24 May 2004 17:40 Chelsea owner may become next target for Kremlin prosecutors Billionaire Chelsea boss Roman Abramovich may be the next target of Kremlin prosecutors after the remote region he
runs was declared bankrupt by Russia's highest audit body.
The Chukotka region has doled out questionable tax breaks to the magnate's oil company, said Russia's Audit
Chamber.
The strongly critical announcement suggests Abramovich and his Sibneft oil company might be the Kremlin's next
target of prosecution, after Yukos.
The nine-month probe into Yukos has crippled the company and led to the jailing of its former chief executive and a
top shareholder.
The probe into Yukos was widely seen as a politically motivated campaign to stifle the political clout of former
Yukos head Mikhail Khodorkovsky. Abramovich, however, has consistently maintained a much lower political profile,
despite his governorship of the Chukotka region in Russia's north-eastern corner.

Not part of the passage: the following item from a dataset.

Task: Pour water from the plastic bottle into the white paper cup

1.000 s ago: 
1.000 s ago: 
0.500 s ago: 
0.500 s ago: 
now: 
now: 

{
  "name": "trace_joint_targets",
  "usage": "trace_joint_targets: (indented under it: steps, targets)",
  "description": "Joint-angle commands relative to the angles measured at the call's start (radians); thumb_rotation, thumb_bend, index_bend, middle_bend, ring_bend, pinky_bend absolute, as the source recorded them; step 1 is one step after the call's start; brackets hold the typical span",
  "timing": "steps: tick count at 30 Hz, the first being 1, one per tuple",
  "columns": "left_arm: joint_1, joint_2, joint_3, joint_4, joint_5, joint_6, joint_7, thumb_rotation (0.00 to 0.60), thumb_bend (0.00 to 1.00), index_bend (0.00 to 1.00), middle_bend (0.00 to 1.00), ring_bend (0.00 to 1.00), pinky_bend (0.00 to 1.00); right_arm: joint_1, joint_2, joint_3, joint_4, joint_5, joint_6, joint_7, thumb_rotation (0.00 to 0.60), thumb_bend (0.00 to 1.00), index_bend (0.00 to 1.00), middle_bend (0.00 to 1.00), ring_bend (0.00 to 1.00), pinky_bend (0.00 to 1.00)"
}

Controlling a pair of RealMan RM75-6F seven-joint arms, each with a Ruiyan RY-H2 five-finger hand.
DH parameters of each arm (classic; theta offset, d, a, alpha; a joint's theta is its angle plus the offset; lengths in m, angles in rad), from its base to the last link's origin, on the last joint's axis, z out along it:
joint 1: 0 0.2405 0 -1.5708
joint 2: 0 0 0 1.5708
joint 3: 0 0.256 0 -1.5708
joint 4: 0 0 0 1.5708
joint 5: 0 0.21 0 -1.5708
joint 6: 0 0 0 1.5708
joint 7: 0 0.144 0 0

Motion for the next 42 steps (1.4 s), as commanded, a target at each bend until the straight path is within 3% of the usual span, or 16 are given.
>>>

Russia's Audit Chamber said that authorities in Chukotka had handed out tax breaks of pounds 263 million, most
of which went to 22 companies linked to Sibneft, according to reports.
Sergei Ryabukhin, an auditor with the fiscal watchdog, said the affiliates were only nominally registered in the
remote Arctic region and were not operating or producing anything there, making the tax breaks illegal.
He also told Russian television that 'for all practical purposes the region is bankrupt,' with a state debt
of pounds 178 million as of January 1, more than two and a half times the budget revenue of pounds 75 million.
A Sibneft spokesman played down the charges, saying the oil giant and its subsidiaries were operating in the region
and investing in oil exploration and other spheres.
Besides paying taxes in Chukotka -as well as other regions in which Sibneft operates -'we have been rebuilding a
region neglected by the federal government,' spokesman John Mann said.
When Sergei Stepashin, the head of the Auditing Chamber, announced the launch of the Chukotka audit, he said the
checks were routine. He added, however, that he had moral questions for Abramovich, whom he sought to cast as a big
spender who neglects Russia's woes.
Abramovich's purchase of the Chelsea last year was derided by some Russian officials, who criticised the
billionaire for not pumping his money into Russia's own struggling football clubs.